Exact repetition of a range: find the line containing "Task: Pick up" and the line containing "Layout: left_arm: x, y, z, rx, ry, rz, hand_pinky" in the material below, then repeat both and all lines between them, leaving pictures out.

--- Data for the task Enclosed Below ---

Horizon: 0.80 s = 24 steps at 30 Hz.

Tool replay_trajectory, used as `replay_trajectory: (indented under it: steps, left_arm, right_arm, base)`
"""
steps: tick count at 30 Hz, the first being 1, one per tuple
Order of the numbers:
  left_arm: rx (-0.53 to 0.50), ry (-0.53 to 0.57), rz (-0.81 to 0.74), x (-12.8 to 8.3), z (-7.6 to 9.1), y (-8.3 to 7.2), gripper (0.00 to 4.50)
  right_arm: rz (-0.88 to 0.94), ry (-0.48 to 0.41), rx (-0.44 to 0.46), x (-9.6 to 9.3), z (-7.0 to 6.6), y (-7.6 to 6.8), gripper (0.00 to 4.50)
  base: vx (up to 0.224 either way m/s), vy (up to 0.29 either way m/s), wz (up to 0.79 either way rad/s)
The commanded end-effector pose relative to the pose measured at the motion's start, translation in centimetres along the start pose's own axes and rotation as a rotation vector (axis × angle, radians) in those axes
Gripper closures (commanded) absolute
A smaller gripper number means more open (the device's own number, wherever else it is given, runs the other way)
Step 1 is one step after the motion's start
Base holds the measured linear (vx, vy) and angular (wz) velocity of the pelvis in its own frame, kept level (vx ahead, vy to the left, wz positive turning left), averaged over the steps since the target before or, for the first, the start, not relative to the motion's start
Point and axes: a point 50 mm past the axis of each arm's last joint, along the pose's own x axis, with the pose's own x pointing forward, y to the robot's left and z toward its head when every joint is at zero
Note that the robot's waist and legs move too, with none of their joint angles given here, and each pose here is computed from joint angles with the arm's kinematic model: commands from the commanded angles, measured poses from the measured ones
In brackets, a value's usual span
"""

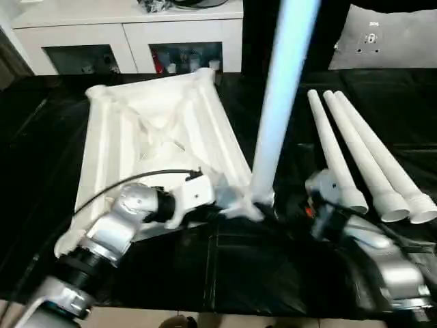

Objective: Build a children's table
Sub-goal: Insert table leg to table base

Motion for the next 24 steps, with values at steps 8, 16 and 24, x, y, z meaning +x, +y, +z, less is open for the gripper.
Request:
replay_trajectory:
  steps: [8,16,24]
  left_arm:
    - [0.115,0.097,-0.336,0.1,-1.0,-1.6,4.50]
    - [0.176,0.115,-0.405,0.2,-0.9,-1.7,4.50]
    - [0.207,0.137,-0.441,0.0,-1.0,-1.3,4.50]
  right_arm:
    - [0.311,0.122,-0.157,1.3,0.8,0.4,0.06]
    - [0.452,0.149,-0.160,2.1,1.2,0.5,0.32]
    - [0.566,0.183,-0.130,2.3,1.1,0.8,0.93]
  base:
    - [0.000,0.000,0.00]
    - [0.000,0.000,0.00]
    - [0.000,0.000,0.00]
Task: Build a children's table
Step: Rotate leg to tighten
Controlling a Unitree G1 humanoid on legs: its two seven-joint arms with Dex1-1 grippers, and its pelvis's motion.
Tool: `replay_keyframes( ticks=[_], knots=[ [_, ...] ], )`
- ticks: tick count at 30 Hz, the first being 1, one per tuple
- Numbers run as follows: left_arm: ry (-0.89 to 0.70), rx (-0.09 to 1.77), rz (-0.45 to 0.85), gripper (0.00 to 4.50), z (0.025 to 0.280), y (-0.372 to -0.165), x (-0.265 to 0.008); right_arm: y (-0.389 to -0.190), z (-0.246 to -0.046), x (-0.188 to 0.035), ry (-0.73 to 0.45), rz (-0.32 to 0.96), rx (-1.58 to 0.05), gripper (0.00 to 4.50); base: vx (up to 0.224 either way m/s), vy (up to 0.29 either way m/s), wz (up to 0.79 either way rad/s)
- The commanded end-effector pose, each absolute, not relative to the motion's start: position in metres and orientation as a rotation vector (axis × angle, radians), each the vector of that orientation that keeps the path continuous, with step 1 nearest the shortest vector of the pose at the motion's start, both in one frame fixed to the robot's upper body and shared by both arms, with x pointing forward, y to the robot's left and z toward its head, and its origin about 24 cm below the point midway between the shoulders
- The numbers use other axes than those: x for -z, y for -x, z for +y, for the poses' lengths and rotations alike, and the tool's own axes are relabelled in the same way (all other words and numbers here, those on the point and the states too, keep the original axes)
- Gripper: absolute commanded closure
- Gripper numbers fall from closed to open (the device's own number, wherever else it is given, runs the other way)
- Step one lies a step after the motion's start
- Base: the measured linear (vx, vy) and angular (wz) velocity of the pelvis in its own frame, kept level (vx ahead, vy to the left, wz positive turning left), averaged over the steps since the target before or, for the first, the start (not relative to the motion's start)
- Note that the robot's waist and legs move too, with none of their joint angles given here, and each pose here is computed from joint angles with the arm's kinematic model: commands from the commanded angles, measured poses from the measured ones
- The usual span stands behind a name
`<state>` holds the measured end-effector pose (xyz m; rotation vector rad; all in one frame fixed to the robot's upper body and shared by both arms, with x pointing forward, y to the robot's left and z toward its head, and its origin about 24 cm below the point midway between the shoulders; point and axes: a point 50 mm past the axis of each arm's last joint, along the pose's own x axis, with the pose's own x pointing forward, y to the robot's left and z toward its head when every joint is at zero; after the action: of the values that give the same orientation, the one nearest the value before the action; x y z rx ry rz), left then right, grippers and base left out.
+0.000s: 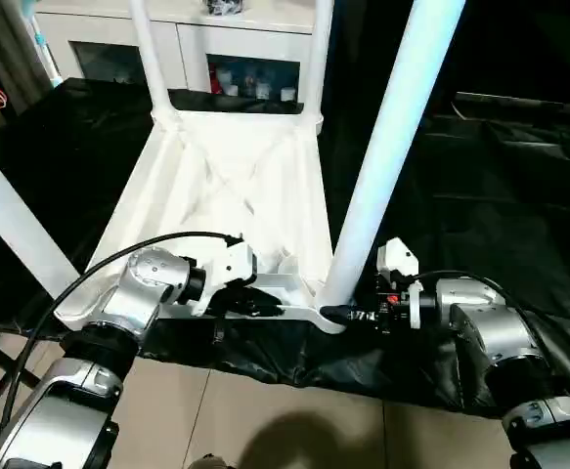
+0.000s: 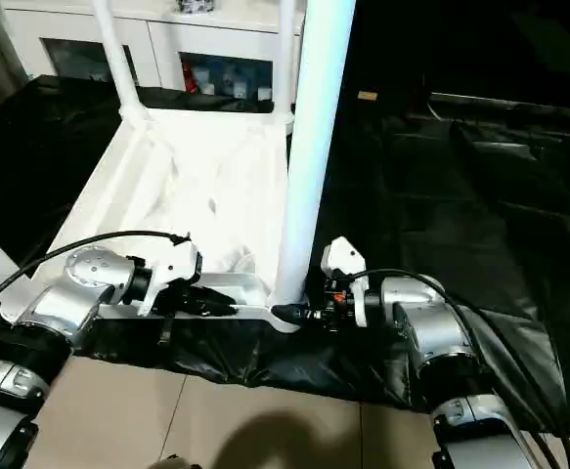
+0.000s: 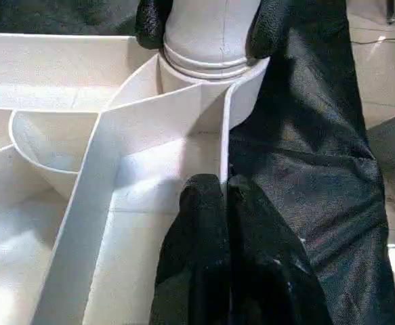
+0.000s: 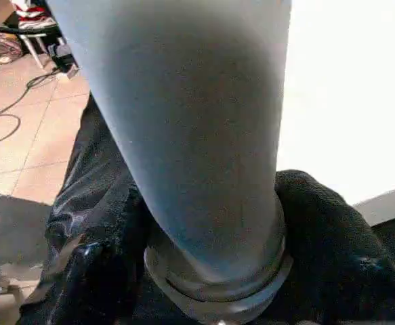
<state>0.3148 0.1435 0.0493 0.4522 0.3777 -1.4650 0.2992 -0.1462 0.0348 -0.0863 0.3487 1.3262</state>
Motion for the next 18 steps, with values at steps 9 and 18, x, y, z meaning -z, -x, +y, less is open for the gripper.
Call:
replay_keyframes(
  ticks=[9, 18],
  knots=[
    [-0.459, 1.335, 0.323, 4.5, 0.133, -0.329, -0.058, -0.286, -0.114, -0.02, 0.024, 0.346, -1.381, 1.94, 0.0, 0.0, 0.0],
    [-0.387, 1.196, 0.248, 4.5, 0.083, -0.333, -0.055, -0.321, -0.089, -0.013, -0.125, 0.298, -0.824, 1.94, 0.0, 0.0, 0.0]
  ],
)
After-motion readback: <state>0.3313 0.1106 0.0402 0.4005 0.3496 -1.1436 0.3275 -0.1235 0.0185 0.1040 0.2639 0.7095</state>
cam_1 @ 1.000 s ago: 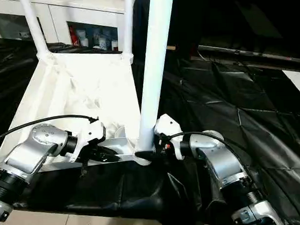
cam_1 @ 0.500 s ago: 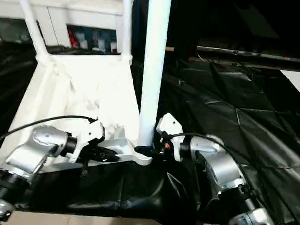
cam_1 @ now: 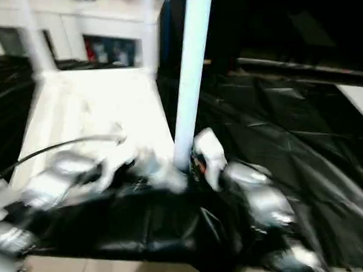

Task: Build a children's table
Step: Rotate leg to tighten

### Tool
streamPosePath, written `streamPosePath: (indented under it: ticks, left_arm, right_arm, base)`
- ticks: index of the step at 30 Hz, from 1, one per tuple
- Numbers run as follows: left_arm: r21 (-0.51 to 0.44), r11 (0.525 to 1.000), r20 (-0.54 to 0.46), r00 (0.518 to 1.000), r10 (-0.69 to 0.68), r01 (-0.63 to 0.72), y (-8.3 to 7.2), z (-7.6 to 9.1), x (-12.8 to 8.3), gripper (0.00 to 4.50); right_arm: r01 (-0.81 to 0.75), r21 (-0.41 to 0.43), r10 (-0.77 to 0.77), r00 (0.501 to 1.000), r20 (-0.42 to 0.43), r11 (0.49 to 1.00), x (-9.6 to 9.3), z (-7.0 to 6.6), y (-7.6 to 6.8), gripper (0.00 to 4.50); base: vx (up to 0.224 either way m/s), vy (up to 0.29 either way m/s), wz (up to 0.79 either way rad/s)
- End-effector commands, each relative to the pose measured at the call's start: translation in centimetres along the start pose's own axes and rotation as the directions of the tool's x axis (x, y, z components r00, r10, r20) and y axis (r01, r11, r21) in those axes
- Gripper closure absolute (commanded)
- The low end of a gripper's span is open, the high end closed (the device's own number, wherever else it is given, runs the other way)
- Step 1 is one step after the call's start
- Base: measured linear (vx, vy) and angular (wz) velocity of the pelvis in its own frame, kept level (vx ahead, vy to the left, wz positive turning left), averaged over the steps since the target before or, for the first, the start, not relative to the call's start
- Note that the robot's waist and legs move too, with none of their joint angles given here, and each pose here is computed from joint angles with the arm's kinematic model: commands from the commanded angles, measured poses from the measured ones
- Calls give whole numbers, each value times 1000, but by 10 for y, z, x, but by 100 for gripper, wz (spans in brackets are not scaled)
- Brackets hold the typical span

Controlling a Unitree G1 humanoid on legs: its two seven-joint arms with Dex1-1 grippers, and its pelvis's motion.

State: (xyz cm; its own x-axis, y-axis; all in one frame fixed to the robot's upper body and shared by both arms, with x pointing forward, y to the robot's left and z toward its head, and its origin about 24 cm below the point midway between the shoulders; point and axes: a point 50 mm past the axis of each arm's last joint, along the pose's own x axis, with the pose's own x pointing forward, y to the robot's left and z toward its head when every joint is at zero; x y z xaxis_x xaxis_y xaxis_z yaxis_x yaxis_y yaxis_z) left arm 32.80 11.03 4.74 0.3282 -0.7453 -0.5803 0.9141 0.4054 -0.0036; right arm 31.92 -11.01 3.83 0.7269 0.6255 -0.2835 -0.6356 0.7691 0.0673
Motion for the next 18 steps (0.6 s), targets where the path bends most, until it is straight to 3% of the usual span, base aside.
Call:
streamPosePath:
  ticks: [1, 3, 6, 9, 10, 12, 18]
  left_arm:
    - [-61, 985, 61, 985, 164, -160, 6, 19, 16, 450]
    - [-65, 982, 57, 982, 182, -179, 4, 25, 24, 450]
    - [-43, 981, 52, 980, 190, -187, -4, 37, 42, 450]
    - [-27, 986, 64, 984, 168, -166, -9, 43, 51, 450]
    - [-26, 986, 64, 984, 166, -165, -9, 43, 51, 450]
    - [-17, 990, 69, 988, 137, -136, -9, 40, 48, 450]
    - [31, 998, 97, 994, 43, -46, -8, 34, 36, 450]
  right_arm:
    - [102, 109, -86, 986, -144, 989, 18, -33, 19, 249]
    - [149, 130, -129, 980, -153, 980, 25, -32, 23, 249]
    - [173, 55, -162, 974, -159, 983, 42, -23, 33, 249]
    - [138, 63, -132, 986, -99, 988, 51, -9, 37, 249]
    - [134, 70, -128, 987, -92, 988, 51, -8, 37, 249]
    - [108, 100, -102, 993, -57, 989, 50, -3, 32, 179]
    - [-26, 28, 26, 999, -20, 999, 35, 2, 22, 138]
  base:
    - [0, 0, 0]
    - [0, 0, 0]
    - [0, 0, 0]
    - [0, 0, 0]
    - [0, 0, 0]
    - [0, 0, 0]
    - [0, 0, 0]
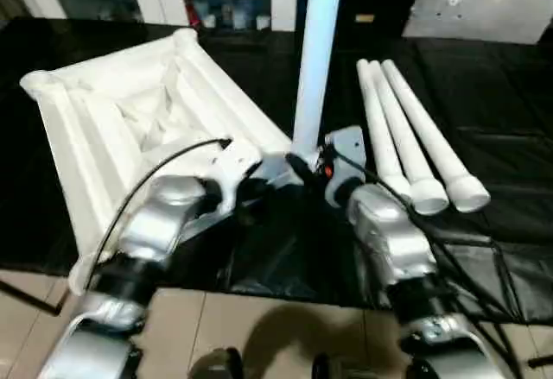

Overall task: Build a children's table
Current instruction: Rotate leg to tighten

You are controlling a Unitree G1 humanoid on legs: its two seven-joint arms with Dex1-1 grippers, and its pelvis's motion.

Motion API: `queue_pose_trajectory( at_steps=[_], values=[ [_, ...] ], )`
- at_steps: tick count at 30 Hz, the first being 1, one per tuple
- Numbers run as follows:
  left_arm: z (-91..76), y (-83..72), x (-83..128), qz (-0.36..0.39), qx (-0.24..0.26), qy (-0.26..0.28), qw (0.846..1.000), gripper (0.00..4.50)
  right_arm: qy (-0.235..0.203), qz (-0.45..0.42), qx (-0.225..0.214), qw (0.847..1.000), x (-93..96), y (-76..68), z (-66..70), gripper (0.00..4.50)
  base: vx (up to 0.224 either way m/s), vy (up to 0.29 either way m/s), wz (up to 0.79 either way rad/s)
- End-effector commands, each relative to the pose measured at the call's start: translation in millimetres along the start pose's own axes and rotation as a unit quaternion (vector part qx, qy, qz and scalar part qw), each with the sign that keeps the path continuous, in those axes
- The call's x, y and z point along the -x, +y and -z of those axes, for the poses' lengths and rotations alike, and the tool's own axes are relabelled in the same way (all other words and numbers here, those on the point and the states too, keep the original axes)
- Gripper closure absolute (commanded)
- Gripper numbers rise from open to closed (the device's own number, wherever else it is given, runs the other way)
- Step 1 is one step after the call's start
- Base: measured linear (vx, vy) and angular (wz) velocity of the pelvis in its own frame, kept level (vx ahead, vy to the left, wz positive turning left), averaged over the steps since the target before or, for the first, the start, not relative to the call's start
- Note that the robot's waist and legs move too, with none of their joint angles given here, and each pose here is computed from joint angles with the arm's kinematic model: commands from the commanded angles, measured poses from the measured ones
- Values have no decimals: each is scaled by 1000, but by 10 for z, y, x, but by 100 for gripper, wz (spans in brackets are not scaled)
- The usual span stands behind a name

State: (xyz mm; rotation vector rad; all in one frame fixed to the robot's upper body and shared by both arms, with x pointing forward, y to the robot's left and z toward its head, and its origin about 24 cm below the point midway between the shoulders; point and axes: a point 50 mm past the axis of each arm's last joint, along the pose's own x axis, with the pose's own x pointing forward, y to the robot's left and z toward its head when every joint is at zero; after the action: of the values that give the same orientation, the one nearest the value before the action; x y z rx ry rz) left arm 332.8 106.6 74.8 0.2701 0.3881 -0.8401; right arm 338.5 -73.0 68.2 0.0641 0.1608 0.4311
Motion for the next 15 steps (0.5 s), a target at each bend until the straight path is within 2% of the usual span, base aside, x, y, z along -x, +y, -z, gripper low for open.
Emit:
queue_pose_trajectory(
  at_steps=[1, 5, 6, 11, 14, 15],
  values=[
    [-291, -129, -208, -41, 22, -62, 997, 450, 46, -20, -40, 998, -95, 429, 193, 187, 0, 0, 0],
    [-376, -210, -277, -37, 16, -65, 997, 450, 20, 32, -62, 997, -111, 347, 130, 187, 0, 0, 0],
    [-372, -219, -275, -31, 9, -62, 998, 450, 13, 42, -66, 997, -106, 298, 111, 132, 0, 0, 0],
    [-279, -196, -213, -4, -34, -48, 998, 450, -17, 67, -67, 995, -64, 89, 38, 83, 0, 0, 0],
    [-208, -165, -180, 5, -66, -38, 997, 450, -36, 74, -37, 996, -4, -58, -9, 64, 0, 0, 0],
    [-208, -165, -180, 5, -66, -38, 997, 450, -36, 74, -37, 996, -4, -58, -9, 40, 0, 0, 0]
  ],
)
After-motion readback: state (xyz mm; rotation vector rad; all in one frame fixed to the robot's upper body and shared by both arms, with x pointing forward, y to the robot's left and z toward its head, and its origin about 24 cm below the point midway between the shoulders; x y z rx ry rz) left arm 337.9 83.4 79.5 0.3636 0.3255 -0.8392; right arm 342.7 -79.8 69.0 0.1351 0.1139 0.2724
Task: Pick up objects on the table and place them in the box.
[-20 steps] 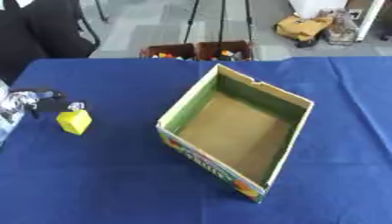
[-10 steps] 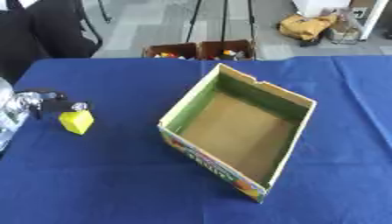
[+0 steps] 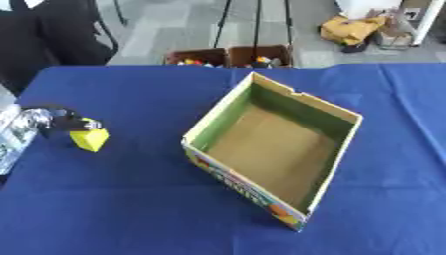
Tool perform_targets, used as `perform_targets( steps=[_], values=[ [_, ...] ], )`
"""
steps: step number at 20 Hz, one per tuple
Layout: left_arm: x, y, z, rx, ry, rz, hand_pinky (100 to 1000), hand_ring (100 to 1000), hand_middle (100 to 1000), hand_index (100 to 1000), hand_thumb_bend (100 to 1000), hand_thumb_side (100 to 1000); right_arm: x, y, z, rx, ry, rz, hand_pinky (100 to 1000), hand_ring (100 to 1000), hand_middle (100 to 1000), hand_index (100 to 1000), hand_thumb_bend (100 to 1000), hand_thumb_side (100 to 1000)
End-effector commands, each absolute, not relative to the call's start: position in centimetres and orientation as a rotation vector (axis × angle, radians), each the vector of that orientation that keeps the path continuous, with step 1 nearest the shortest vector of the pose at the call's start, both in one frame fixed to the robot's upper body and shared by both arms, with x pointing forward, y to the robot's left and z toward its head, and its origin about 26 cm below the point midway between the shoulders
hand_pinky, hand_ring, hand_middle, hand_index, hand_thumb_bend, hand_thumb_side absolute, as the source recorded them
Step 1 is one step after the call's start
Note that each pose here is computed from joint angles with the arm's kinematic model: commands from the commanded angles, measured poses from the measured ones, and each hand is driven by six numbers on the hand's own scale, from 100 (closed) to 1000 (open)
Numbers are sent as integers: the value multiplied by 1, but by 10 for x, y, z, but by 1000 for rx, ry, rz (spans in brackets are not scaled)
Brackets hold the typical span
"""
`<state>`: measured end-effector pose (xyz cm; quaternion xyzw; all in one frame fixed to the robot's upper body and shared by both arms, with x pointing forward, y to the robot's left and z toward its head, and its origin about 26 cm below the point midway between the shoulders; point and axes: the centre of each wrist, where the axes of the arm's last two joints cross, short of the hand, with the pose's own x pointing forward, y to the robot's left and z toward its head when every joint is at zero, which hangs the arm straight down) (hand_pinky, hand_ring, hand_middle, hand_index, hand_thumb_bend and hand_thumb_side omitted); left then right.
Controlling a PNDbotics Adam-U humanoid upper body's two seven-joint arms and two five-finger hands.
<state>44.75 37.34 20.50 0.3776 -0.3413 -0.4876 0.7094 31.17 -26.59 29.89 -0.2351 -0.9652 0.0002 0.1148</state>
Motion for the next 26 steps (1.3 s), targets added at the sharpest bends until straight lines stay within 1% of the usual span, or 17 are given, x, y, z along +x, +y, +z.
perform_targets(
  steps=[1,5,8,13,17,19,22,26],
  values=[
    [447,378,215,871,-774,-1063,753,878,933,1000,462,932,307,-266,308,-685,-2862,8,767,728,623,767,100,475],
    [448,378,212,900,-764,-1061,745,870,906,1000,437,918,307,-266,308,-683,-2862,9,767,728,622,767,100,479],
    [449,378,209,917,-751,-1071,735,855,896,1000,442,905,307,-266,308,-682,-2862,9,767,727,622,766,100,480],
    [449,377,207,935,-756,-1089,705,809,845,979,369,878,307,-267,307,-682,-2859,10,766,727,621,767,100,480],
    [450,376,207,924,-755,-1099,660,735,836,982,298,813,307,-267,307,-680,-2857,9,766,727,620,767,100,478],
    [450,376,207,920,-754,-1102,646,708,832,979,294,806,307,-267,306,-679,-2855,9,766,727,619,767,100,478],
    [451,377,206,918,-754,-1099,592,656,823,968,283,777,307,-267,306,-679,-2855,7,766,727,619,766,100,478],
    [451,377,204,911,-749,-1098,550,620,801,952,289,793,307,-267,306,-682,-2852,5,766,727,618,766,100,478]
  ],
)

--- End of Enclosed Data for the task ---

## Answer below
Task: Pick up objects on the table and place them in the box.
[-20 steps] 
[-10 steps] 
[+0 steps] 
Tool perform_targets, used as `perform_targets( steps=[_], values=[ [_, ...] ], )`
"""
steps: step number at 20 Hz, one per tuple
Layout: left_arm: x, y, z, rx, ry, rz, hand_pinky (100 to 1000), hand_ring (100 to 1000), hand_middle (100 to 1000), hand_index (100 to 1000), hand_thumb_bend (100 to 1000), hand_thumb_side (100 to 1000); right_arm: x, y, z, rx, ry, rz, hand_pinky (100 to 1000), hand_ring (100 to 1000), hand_middle (100 to 1000), hand_index (100 to 1000), hand_thumb_bend (100 to 1000), hand_thumb_side (100 to 1000)

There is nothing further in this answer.